Семен Баландин, оказывается, ничего не слышал и не видел. Что-то бормоча и пошевеливая пальцами беспомощно висящих вдоль тела рук, он смотрел в пол бессмысленными глазами, опухнув лицом, потел так сильно, что брови казались лохматыми от влаги. Для понимающего человека было ясно, что Семен Баландин вступал в ту стадию опьянения, когда внешние раздражители действуют отрицательно.
Рамщик Прохор Емельянович Медведев, повидавший на своем веку немало пьяниц, легонько вздохнул.
— Ты не ставь разносолов-то, Варвара! — сказал он. — Давай что скорее…
После этого Медведев поднялся, подойдя к Баландину, протянул ему хрустальный графин и красивый фужер.
— Сам наливай, Семен Василич!
Баландин выпрямился, встряхнув головой, посмотрел на графин с водкой испуганно и отчужденно, потом медленно-медленно, страстно и тупо потянулся к водке. В его фигуре, выражении лица, тусклом блеске глаз не было ничего осмысленного, человеческого, и походил он на отупевшее от жажды животное, которому подносят к морде воду. Семен Баландин вдруг схватил графин, прижал его к впалой груди.
— Есть! — хрипло проговорил Семен. — Есть!
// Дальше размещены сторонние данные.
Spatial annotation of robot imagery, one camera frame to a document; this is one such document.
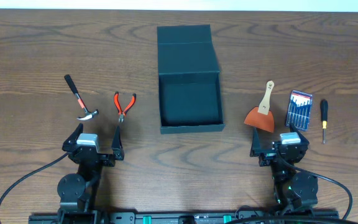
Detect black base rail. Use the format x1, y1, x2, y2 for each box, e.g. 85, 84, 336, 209
28, 210, 340, 224

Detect dark green open box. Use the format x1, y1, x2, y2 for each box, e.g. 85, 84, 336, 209
157, 25, 225, 134

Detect orange scraper wooden handle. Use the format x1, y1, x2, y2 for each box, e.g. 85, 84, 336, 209
244, 80, 275, 133

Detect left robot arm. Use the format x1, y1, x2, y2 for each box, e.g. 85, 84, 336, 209
57, 123, 124, 223

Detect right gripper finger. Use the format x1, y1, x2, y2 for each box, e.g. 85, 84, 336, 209
251, 127, 261, 150
290, 123, 308, 144

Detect small claw hammer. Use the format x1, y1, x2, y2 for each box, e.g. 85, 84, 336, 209
64, 74, 99, 121

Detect precision screwdriver set case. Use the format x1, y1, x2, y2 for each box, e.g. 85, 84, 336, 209
285, 90, 313, 131

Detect red handled cutting pliers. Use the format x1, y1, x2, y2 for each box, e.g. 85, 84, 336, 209
113, 91, 137, 124

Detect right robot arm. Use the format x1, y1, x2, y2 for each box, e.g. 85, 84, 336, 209
250, 125, 318, 215

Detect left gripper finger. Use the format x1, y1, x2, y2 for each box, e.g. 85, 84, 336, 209
63, 123, 83, 146
111, 125, 123, 149

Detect black yellow screwdriver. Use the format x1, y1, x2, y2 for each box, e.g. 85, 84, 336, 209
320, 99, 328, 144

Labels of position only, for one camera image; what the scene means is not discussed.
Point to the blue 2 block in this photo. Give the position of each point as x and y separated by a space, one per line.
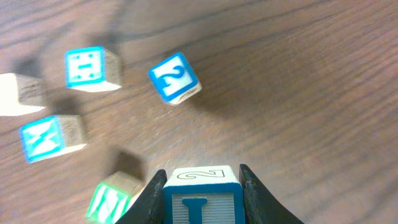
174 79

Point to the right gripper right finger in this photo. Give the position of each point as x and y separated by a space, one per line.
260 206

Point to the blue X block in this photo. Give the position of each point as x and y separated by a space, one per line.
52 136

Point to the blue H block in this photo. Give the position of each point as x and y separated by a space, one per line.
92 69

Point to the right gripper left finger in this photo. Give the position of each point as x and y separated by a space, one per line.
149 206

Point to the blue L block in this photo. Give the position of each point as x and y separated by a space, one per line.
200 195

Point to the green N block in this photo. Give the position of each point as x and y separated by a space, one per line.
113 197

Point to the yellow block top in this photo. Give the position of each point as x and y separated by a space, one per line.
21 94

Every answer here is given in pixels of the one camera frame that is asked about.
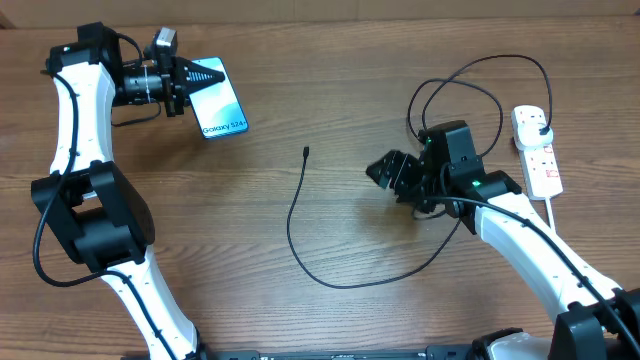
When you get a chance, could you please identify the black USB charging cable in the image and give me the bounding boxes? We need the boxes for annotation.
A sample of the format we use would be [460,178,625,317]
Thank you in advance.
[286,54,554,290]

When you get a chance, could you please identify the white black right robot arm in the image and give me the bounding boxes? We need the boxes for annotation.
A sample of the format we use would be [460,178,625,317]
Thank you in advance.
[366,121,639,359]

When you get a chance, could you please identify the white charger plug adapter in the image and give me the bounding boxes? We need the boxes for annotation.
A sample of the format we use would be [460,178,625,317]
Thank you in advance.
[514,123,554,151]

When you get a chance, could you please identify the white power strip cord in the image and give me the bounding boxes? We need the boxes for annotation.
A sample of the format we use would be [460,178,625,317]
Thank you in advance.
[543,197,559,236]

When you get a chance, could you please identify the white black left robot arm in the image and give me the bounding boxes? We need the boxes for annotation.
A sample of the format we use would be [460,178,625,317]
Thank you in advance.
[31,22,225,359]

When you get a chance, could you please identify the Samsung Galaxy smartphone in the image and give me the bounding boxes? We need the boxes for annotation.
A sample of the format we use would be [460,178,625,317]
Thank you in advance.
[190,57,249,139]

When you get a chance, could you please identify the white power strip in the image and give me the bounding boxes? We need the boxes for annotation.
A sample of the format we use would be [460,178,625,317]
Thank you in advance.
[511,105,563,200]

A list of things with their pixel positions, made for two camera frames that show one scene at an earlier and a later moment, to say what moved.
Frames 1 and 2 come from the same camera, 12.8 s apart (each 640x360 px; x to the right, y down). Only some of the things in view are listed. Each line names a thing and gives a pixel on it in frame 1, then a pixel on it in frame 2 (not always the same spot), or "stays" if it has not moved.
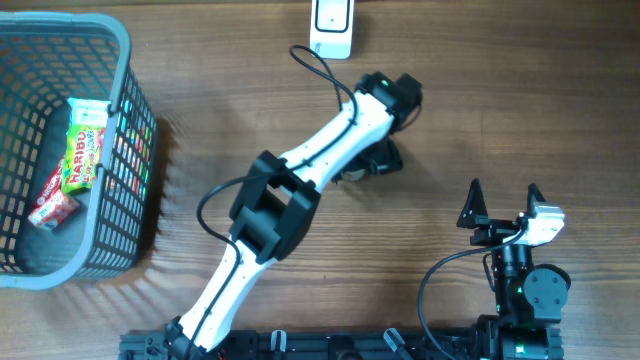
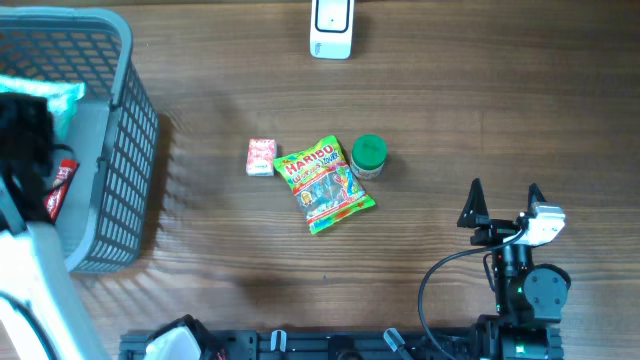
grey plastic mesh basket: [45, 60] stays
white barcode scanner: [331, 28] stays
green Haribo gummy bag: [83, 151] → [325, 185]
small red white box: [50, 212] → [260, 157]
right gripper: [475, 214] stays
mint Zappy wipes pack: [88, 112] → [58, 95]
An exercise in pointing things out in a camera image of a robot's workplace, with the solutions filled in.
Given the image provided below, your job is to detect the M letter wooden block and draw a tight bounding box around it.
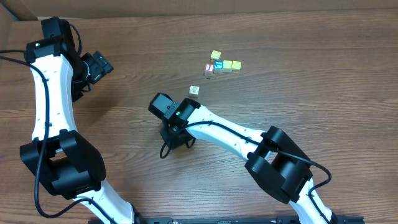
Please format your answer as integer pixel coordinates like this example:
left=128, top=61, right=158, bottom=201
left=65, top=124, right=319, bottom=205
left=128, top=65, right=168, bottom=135
left=188, top=85, right=200, bottom=98

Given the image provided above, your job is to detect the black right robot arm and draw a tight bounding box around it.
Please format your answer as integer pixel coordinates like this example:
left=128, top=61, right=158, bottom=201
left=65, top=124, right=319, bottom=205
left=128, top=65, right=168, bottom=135
left=148, top=93, right=338, bottom=223

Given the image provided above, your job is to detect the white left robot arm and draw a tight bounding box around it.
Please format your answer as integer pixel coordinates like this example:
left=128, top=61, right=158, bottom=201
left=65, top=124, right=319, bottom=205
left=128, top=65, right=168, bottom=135
left=20, top=17, right=139, bottom=223

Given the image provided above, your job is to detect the red I wooden block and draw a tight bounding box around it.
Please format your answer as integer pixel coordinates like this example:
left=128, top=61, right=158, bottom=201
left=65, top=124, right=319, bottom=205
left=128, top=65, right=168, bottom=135
left=204, top=63, right=214, bottom=77

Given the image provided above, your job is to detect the blue letter wooden block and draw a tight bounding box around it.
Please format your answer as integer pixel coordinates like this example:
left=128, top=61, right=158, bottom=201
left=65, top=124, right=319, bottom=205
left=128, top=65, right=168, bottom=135
left=214, top=60, right=223, bottom=73

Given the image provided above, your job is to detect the yellow top middle block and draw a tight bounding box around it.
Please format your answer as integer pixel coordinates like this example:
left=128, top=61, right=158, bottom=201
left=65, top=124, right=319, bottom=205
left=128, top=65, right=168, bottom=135
left=223, top=60, right=233, bottom=73

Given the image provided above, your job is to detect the yellow back wooden block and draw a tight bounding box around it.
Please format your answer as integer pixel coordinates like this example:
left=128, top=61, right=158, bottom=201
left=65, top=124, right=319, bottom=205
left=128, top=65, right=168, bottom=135
left=210, top=50, right=221, bottom=62

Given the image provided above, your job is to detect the yellow pineapple wooden block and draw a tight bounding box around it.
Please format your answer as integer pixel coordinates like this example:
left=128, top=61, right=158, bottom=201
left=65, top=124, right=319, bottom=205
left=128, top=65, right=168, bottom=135
left=231, top=60, right=242, bottom=73

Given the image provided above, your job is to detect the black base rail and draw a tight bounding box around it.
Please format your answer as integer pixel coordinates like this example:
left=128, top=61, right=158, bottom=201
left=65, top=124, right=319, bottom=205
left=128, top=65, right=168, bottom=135
left=87, top=216, right=366, bottom=224

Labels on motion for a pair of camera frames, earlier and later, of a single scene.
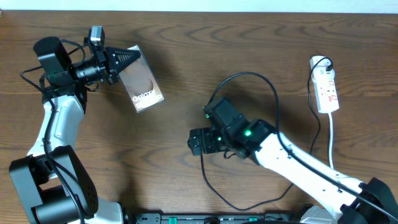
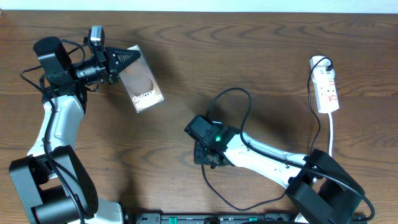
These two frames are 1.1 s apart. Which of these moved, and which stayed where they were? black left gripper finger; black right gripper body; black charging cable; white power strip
Moved: black right gripper body
Stayed: white power strip; black charging cable; black left gripper finger
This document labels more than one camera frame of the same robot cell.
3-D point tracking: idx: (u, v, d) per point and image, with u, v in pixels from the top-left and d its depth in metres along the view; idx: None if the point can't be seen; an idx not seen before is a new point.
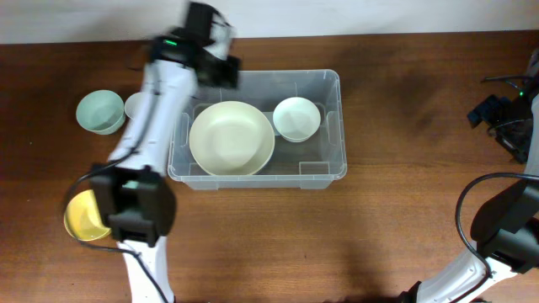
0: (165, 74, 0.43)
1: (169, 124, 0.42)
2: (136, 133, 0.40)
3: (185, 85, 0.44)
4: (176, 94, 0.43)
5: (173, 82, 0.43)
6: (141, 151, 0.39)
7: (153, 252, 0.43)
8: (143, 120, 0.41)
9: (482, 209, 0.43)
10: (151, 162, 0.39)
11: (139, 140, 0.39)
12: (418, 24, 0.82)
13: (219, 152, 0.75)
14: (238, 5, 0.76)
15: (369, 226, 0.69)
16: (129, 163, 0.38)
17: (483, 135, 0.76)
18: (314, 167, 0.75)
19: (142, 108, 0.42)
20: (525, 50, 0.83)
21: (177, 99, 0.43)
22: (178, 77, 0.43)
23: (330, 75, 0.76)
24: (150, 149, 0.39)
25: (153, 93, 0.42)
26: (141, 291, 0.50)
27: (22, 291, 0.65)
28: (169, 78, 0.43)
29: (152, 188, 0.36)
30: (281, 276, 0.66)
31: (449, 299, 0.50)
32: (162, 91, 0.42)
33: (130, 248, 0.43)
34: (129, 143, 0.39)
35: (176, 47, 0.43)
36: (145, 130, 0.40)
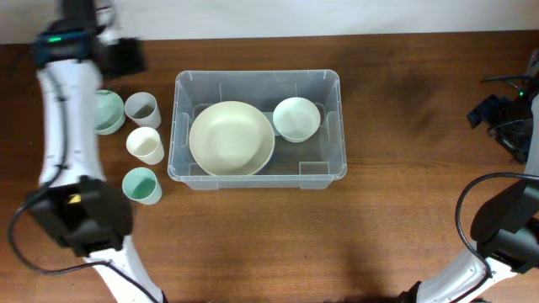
0: (61, 75, 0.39)
1: (88, 125, 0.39)
2: (56, 147, 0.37)
3: (90, 80, 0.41)
4: (83, 92, 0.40)
5: (74, 82, 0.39)
6: (70, 166, 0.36)
7: (123, 256, 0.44)
8: (59, 134, 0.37)
9: (482, 209, 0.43)
10: (87, 172, 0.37)
11: (63, 155, 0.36)
12: (417, 24, 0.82)
13: (218, 152, 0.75)
14: (238, 5, 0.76)
15: (369, 226, 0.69)
16: (63, 183, 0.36)
17: (483, 135, 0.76)
18: (314, 167, 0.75)
19: (50, 120, 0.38)
20: (525, 50, 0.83)
21: (86, 97, 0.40)
22: (78, 72, 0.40)
23: (330, 75, 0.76)
24: (79, 161, 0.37)
25: (56, 100, 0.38)
26: (128, 295, 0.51)
27: (22, 291, 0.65)
28: (69, 79, 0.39)
29: (97, 194, 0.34)
30: (281, 276, 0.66)
31: (449, 298, 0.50)
32: (66, 95, 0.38)
33: (99, 257, 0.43)
34: (54, 161, 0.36)
35: (63, 41, 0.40)
36: (66, 141, 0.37)
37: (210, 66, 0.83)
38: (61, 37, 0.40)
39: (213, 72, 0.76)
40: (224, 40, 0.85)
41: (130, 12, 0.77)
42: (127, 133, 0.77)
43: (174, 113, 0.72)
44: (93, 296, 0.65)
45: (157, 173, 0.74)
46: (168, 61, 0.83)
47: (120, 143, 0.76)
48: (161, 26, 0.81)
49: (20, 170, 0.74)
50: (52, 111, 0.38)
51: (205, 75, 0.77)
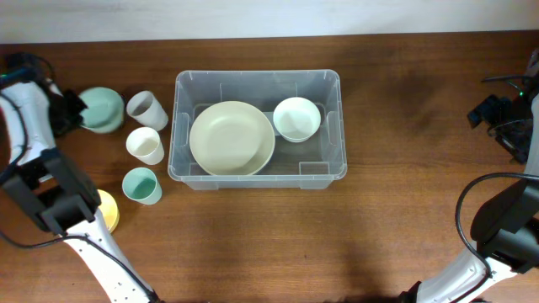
0: (15, 93, 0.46)
1: (42, 122, 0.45)
2: (17, 135, 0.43)
3: (36, 94, 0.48)
4: (32, 103, 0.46)
5: (24, 95, 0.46)
6: (33, 146, 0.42)
7: (96, 225, 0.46)
8: (18, 127, 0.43)
9: (482, 208, 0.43)
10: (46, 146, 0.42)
11: (24, 138, 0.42)
12: (417, 23, 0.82)
13: (219, 152, 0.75)
14: (238, 5, 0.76)
15: (369, 226, 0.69)
16: (29, 156, 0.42)
17: (482, 135, 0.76)
18: (314, 167, 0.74)
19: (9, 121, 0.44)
20: (525, 50, 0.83)
21: (37, 103, 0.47)
22: (24, 90, 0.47)
23: (330, 75, 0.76)
24: (40, 140, 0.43)
25: (11, 107, 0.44)
26: (112, 279, 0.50)
27: (22, 290, 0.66)
28: (18, 93, 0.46)
29: (57, 160, 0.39)
30: (281, 276, 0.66)
31: (449, 299, 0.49)
32: (20, 104, 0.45)
33: (75, 233, 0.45)
34: (16, 144, 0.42)
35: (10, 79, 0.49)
36: (24, 129, 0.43)
37: (210, 65, 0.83)
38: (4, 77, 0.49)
39: (213, 73, 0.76)
40: (225, 41, 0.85)
41: (131, 11, 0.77)
42: (127, 133, 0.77)
43: (174, 113, 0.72)
44: (93, 296, 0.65)
45: (157, 173, 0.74)
46: (168, 61, 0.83)
47: (120, 143, 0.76)
48: (161, 26, 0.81)
49: None
50: (8, 117, 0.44)
51: (205, 75, 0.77)
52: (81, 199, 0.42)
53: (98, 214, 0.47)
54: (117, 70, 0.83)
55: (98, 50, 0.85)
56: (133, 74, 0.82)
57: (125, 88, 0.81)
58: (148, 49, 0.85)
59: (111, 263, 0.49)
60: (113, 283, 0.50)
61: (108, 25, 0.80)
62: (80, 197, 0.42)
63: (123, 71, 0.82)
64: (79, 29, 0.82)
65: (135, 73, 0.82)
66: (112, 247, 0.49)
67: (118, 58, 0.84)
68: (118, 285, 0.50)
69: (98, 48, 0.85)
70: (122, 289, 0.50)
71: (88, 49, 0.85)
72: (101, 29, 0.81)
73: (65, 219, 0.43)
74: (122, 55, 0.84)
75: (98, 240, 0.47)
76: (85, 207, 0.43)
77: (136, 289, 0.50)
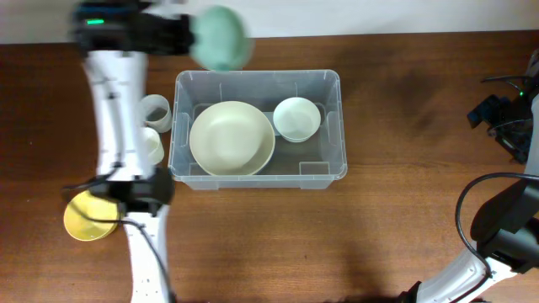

У него опять дрожали руки, его так трясло, колотило, что он не мог, как и утром, взять в пальцы фужер. Поэтому он поставил его на стол, бормоча и колыхаясь, обморочно бледнея, сначала налил полфужера, затем, попридержав горлышко графина, дробно стучащее по краю посуды, по-мальчишески тонко вздохнул, потупился и добавил еще на палец толщины; потом Семен попытался унять руку, самопроизвольно наклоняющую графин к фужеру, но не справился с желанием и добавил еще на палец. Остановился Семен тогда, когда тонкий фужер до краев наполнился водкой.
— Ну хватит! — шепнул Семен. — Хватит!
Нервно пошевеливались под передником руки сестры Медведева, сидел лицом к стенке Витька Малых, морщился Устин Шемяка, презрительно усмехнулся Ванечка Юдин, рамщик разглядывал толстые ногти на своих пальцах… Потом раздалось прерывистое бульканье, страдальческий вздох, звук горловой спазмы, и наступила тишина, длинная, страдальческая, выжидательная и обнадеживающая.
— Готово! — насмешливо сказал в тишине Ванечка Юдин. — Изволили выпить…
Семен Баландин несколько раз бессмысленно мотнул головой, сделал знакомые, обирающиеся движения пальцами по бортам грязного пиджака, затем как бы взорвался — сел на табуретке прямо, глаза заблистали, мускулы налились оставшимися в теле силами, прямая спина напряглась, и заносчиво задрался маленький, безвольный подбородок.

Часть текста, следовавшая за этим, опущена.